What the task asks: Below is a listing. Write out exactly its lines between the one holding "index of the" and the one holding "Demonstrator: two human", inclusive.

_ _ _ _ _ _ _

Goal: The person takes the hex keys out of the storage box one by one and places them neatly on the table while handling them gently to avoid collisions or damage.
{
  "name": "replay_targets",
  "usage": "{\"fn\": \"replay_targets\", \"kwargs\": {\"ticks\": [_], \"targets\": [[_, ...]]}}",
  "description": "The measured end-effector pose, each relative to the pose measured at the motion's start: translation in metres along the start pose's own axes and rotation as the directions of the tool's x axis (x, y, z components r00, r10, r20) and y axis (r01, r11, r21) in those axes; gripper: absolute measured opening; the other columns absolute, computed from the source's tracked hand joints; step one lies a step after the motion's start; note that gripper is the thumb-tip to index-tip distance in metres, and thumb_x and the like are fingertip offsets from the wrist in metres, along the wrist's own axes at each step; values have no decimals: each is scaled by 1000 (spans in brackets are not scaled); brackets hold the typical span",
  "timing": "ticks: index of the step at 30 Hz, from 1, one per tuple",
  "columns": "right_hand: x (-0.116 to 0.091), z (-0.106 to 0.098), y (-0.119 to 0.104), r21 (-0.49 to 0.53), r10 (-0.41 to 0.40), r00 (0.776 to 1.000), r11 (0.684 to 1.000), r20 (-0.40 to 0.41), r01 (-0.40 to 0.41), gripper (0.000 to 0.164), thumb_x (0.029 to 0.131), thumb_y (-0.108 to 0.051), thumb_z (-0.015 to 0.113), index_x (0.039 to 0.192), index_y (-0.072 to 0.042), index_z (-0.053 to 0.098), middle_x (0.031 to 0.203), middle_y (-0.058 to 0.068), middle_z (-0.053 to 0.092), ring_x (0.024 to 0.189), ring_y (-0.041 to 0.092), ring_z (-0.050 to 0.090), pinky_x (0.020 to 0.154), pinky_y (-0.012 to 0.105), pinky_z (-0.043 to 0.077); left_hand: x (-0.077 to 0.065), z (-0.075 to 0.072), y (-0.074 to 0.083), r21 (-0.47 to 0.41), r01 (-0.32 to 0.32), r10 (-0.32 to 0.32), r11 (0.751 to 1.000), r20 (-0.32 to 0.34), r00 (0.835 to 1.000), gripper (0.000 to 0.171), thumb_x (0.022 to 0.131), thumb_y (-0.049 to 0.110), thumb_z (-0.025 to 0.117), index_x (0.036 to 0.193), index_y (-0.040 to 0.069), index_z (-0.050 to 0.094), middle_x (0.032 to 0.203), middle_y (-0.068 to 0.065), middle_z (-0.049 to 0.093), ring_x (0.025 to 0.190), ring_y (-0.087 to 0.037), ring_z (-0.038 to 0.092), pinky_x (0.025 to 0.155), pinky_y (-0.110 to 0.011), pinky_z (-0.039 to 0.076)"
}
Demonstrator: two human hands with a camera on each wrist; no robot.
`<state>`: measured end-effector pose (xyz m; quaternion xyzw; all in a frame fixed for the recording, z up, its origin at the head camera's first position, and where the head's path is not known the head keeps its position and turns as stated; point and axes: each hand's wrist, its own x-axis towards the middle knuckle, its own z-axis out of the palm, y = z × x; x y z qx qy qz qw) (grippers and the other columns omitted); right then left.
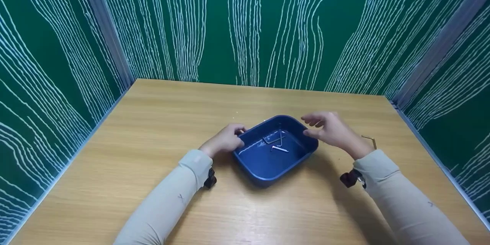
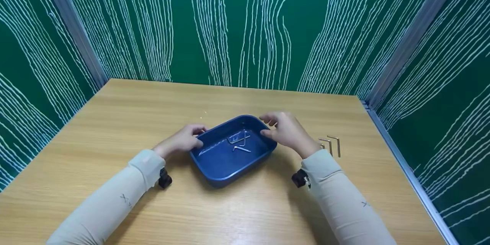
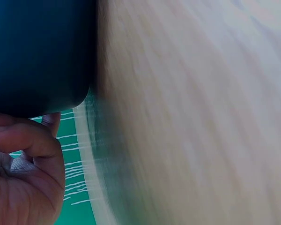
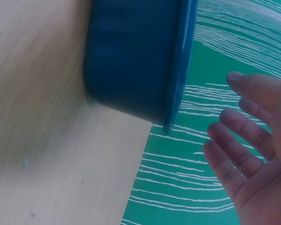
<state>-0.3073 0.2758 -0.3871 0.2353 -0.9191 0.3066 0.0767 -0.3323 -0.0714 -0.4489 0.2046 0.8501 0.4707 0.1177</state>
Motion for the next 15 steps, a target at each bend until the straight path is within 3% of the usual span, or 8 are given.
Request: {"fn": "replay_targets", "kwargs": {"ticks": [15], "targets": [[15,17,-9,-49,-5,994,999,107,10,33,94,-4,81,125,6,76,118,25,79,107,41,76,96,61,60,0,-1,0,5,2,-2,1000,3,1000,39,83,-6,60,119,3,72,114,-15,72,102,-24,63,87,-33,54]]}}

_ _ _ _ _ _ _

Result below:
  "timing": "ticks: index of the step at 30 Hz, from 1, one per tuple",
  "columns": "right_hand: x (-0.116 to 0.091), z (-0.106 to 0.098), y (-0.119 to 0.104), r21 (-0.49 to 0.53), r10 (-0.41 to 0.40), r00 (0.776 to 1.000), r11 (0.684 to 1.000), r20 (-0.40 to 0.41), r01 (-0.40 to 0.41), gripper (0.000 to 0.164), thumb_x (0.029 to 0.131), thumb_y (-0.108 to 0.051), thumb_z (-0.015 to 0.113), index_x (0.039 to 0.192), index_y (-0.072 to 0.042), index_z (-0.053 to 0.098), middle_x (0.031 to 0.203), middle_y (-0.058 to 0.068), middle_z (-0.053 to 0.092), ring_x (0.024 to 0.189), ring_y (-0.041 to 0.092), ring_z (-0.050 to 0.090), pinky_x (0.020 to 0.154), pinky_y (-0.012 to 0.105), pinky_z (-0.043 to 0.077); left_hand: x (-0.077 to 0.065), z (-0.075 to 0.072), y (-0.074 to 0.083), r21 (-0.47 to 0.41), r01 (-0.32 to 0.32), r10 (-0.32 to 0.32), r11 (0.751 to 1.000), r20 (-0.32 to 0.34), r00 (0.835 to 1.000), gripper (0.000 to 0.171), thumb_x (0.022 to 0.131), thumb_y (-0.049 to 0.110), thumb_z (-0.025 to 0.117), index_x (0.036 to 0.193), index_y (-0.040 to 0.069), index_z (-0.050 to 0.094), middle_x (0.032 to 0.203), middle_y (-0.068 to 0.065), middle_z (-0.049 to 0.093), ring_x (0.025 to 0.190), ring_y (-0.087 to 0.037), ring_z (-0.038 to 0.092), pinky_x (0.025 to 0.155), pinky_y (-0.110 to 0.011), pinky_z (-0.039 to 0.076)"
}
Demonstrator: two human hands with a camera on each wrist; no robot.

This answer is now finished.